The Diagnostic and Statistical Manual of Mental Disorders 5th edition (DSM-5) diagnostic category brief psychotic disorder is probably the closest analog of BD. The French term BD is nowhere mentioned in the DSM-5. The diagnosis of bouffée délirante is still in use in the Classification Française des Troubles Mentaux (French Classification of Mental Disorder, CFTM) under the name bouffée délirante aiguë.

== Incidence ==

The frequency of BD diagnoses in French hospitals has been declining due to the widespread acceptance of international classification systems such as the ICD-10 and DSM-5. However, the BD diagnosis has been used as recently as 2019 in Le Groupe Hospitalier Universitaire Paris psychiatrie & neurosciences (GHU Paris), Maison Blanche Bichat XVIII. Older estimates of the incidence of BD in psychiatric hospitalizations range from 1–5%.

Psychiatric admission reviews show that 2–7% of first episode psychotic episodes are due to brief psychotic disorder; here serving as a surrogate diagnosis for BD. Some authors state that the diagnostic category of BD can be eliminated because it can be fully integrated into the 'Polymorphic subgroup of Acute and Transient Psychotic Disorders' of the ICD-10.

== Treatment ==

There are no current published guidelines in the English language psychiatric literature that discuss treatment for BD. A 2019 case of BD from GHU Paris treated the patient with largactil (chlorpromazine). Assuming that BPD is an equivalent diagnosis, treatment depends on the severity of the episode. Mildly affected patients may receive supportive management and observation with additional outpatient therapy. More severe illness may require inpatient hospitalization and pharmacologic treatment with benzodiazepines and/or antipsychotic medication, for example: risperidone, though no clinical trials have examined the efficacy of therapy for BPD.

== Prognosis ==

It is difficult to firmly establish the prognosis of first episode BD patients with respect to progression to other psychiatric illness or relapse to another psychotic episode. This is due to the fact that high quality follow-up studies of large cohorts of BD patients are unavailable in part because of the uncommon nature of the illness and non-standardization of diagnostic methods.

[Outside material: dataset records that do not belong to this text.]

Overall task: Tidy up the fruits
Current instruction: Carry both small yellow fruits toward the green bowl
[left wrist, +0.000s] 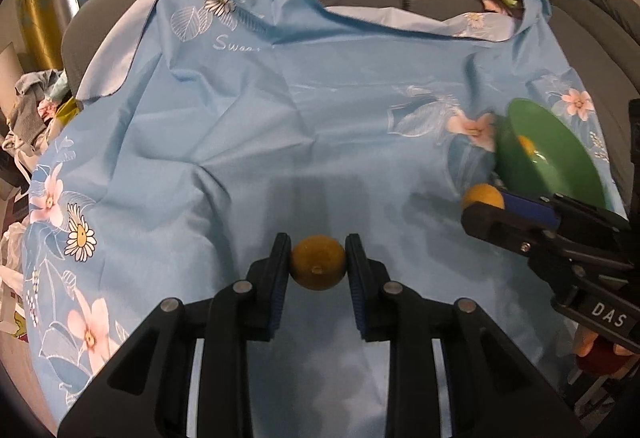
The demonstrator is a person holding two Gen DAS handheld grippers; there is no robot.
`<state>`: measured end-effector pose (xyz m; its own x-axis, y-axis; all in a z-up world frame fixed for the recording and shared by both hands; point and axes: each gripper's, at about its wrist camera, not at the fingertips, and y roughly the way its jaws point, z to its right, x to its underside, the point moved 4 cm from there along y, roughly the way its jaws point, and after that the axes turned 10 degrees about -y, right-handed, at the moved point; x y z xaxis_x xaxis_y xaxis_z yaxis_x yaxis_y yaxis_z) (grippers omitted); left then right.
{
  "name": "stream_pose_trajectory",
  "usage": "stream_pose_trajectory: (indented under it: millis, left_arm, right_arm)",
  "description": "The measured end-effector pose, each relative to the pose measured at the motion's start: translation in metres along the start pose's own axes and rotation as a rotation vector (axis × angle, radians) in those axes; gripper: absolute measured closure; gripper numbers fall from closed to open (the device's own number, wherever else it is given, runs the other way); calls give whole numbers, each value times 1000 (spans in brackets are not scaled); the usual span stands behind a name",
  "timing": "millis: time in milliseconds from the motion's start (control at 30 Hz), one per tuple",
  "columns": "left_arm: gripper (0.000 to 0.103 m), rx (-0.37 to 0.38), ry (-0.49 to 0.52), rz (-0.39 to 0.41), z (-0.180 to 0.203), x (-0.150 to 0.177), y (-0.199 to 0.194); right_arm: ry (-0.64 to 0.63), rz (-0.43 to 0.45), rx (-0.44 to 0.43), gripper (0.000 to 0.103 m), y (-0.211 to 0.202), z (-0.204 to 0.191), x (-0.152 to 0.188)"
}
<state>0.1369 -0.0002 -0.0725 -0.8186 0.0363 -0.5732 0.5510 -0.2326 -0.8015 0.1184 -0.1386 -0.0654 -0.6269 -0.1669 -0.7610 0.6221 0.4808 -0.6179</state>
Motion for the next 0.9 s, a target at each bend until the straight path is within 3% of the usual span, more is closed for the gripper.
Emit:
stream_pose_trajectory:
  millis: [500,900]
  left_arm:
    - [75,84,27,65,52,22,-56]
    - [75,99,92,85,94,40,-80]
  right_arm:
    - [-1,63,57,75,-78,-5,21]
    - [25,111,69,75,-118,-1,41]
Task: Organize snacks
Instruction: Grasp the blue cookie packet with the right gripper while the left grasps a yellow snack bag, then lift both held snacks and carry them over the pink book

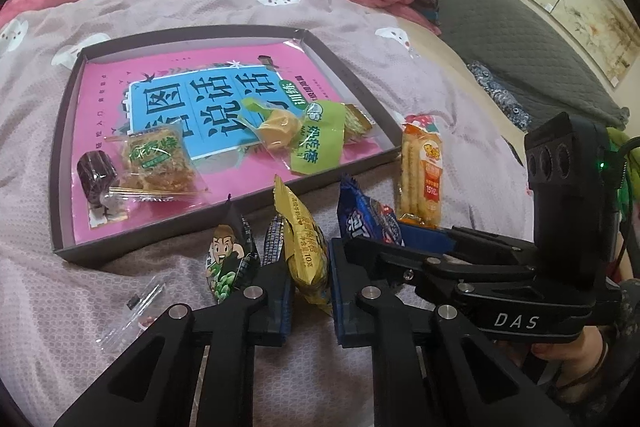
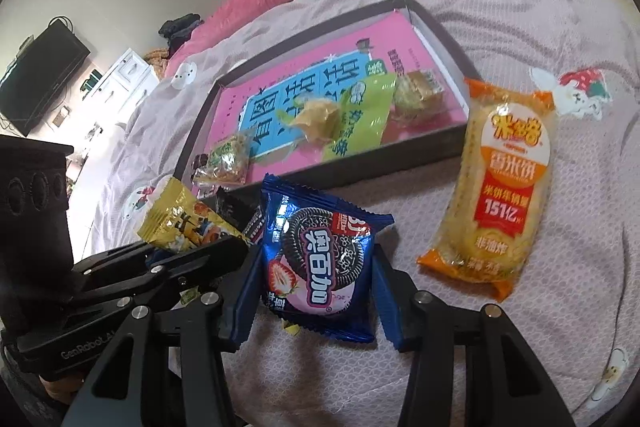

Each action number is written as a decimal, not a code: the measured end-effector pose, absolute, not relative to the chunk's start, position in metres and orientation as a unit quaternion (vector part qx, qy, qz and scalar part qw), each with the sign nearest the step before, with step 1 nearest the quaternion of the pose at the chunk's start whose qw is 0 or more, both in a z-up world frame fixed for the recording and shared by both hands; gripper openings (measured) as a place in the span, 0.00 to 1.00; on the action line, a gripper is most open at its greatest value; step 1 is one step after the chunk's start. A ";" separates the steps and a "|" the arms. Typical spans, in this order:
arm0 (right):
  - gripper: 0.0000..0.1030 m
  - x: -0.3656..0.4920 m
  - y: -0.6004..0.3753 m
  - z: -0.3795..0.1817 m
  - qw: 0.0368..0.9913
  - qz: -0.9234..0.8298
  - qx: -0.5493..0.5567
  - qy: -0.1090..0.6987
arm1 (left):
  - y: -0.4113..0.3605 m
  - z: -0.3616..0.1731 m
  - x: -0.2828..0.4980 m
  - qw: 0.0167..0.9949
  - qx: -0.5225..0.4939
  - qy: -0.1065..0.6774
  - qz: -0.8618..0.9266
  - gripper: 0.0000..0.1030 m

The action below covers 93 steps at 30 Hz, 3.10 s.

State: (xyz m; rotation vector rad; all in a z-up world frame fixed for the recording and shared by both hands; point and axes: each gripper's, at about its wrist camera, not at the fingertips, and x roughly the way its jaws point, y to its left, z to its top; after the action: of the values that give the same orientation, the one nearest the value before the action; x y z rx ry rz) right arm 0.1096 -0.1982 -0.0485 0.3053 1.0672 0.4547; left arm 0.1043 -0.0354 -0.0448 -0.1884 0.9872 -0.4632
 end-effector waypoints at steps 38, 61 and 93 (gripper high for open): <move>0.49 0.098 -0.206 -0.002 0.882 0.213 0.114 0.403 | 0.010 0.026 0.088 0.907 -0.132 0.361 -0.174 0.12; 0.49 0.098 -0.210 0.026 0.920 0.191 0.058 0.337 | 0.038 0.048 0.087 0.933 -0.143 0.303 -0.129 0.12; 0.49 0.134 -0.215 0.029 0.927 0.189 0.052 0.319 | 0.032 0.027 0.130 0.924 -0.179 0.317 -0.118 0.12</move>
State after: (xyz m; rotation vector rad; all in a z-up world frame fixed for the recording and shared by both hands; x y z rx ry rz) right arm 0.1335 -0.2154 0.0293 0.1069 0.6532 0.3864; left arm 0.1300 0.0319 0.0272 -0.3681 0.6498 -0.2423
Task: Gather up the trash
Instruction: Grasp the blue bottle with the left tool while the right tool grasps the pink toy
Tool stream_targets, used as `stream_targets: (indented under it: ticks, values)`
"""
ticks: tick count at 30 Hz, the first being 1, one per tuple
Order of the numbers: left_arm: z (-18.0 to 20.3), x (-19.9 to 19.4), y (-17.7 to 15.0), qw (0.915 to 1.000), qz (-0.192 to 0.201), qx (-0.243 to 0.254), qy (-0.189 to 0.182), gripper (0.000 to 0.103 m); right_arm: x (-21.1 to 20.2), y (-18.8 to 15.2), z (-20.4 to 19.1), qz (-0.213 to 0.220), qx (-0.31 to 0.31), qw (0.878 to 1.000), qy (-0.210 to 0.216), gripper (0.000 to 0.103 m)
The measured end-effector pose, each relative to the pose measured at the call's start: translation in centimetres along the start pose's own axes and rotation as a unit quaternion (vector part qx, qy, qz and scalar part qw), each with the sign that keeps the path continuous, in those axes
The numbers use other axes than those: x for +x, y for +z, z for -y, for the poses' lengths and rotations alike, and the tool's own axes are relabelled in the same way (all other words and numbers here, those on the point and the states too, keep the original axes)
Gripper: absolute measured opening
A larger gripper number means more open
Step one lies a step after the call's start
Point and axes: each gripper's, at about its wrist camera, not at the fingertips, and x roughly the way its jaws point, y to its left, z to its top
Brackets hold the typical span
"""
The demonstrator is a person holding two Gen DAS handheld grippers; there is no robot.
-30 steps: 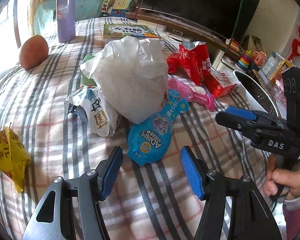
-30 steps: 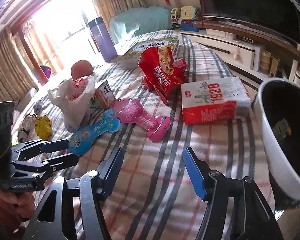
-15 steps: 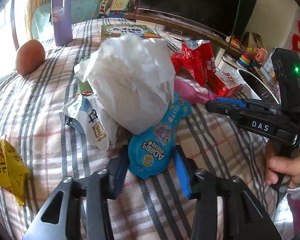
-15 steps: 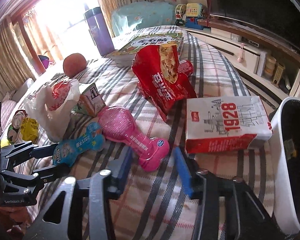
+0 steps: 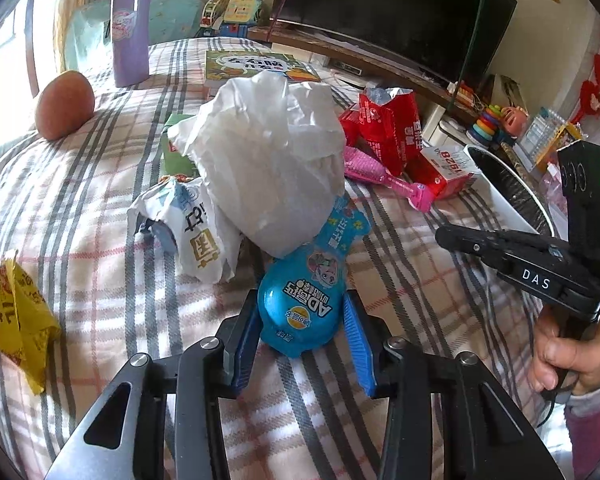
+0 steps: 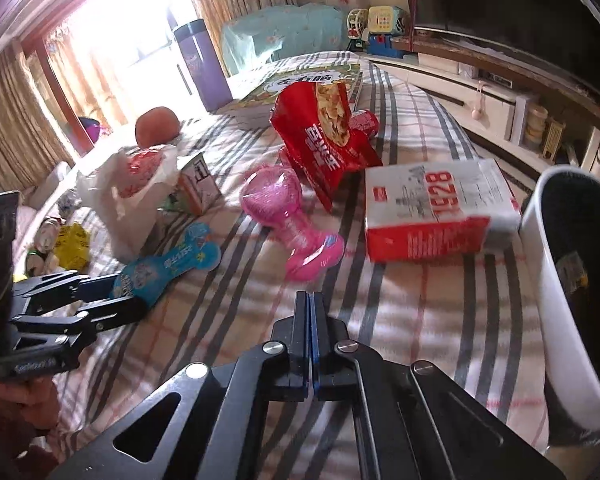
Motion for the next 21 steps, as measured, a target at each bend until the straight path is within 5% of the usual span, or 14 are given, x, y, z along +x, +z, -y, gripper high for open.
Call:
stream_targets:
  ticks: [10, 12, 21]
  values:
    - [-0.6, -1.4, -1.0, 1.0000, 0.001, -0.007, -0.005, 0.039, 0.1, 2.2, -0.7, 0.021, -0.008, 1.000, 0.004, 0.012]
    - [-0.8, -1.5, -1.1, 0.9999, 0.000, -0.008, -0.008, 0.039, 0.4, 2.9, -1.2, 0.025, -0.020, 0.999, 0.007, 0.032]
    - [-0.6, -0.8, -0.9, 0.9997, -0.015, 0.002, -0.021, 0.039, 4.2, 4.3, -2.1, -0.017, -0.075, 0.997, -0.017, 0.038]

Investigators attempting to define the prognosis in BD have used data from similar conditions, i.e. acute transient psychotic disorder (ATPD) and brief psychotic disorder (BPD).

A 2016 meta-analysis involving 11,000 patients estimated the rate of recurrent psychotic episodes in ATPD and BPD patients was 51% at 30 months compared to first episode schizophrenia patients who had an 84% recurrence rate at 36 months. As suggested by the various definitions of BD discussed above, rapid recovery and return to pre-morbid level of function is expected, though quantitative data is lacking.

== Society ==

Psychiatric illnesses comparable to the unique French BD can be seen in the cycloid psychosis of German speaking countries and the psychogenic psychosis in Scandinavia. It has been argued that acute and transient psychoses are more common in African and Afro-Caribbean populations and may be attributable to socio-cultural factors. This has led to the term "culture-bound syndrome". It must be stressed that the term BD long predates any such socio-cultural, ethnic, or regional uses. The African and Caribbean nuances of the diagnosis and presentation of BD has been extensively reviewed by Henry Murphy.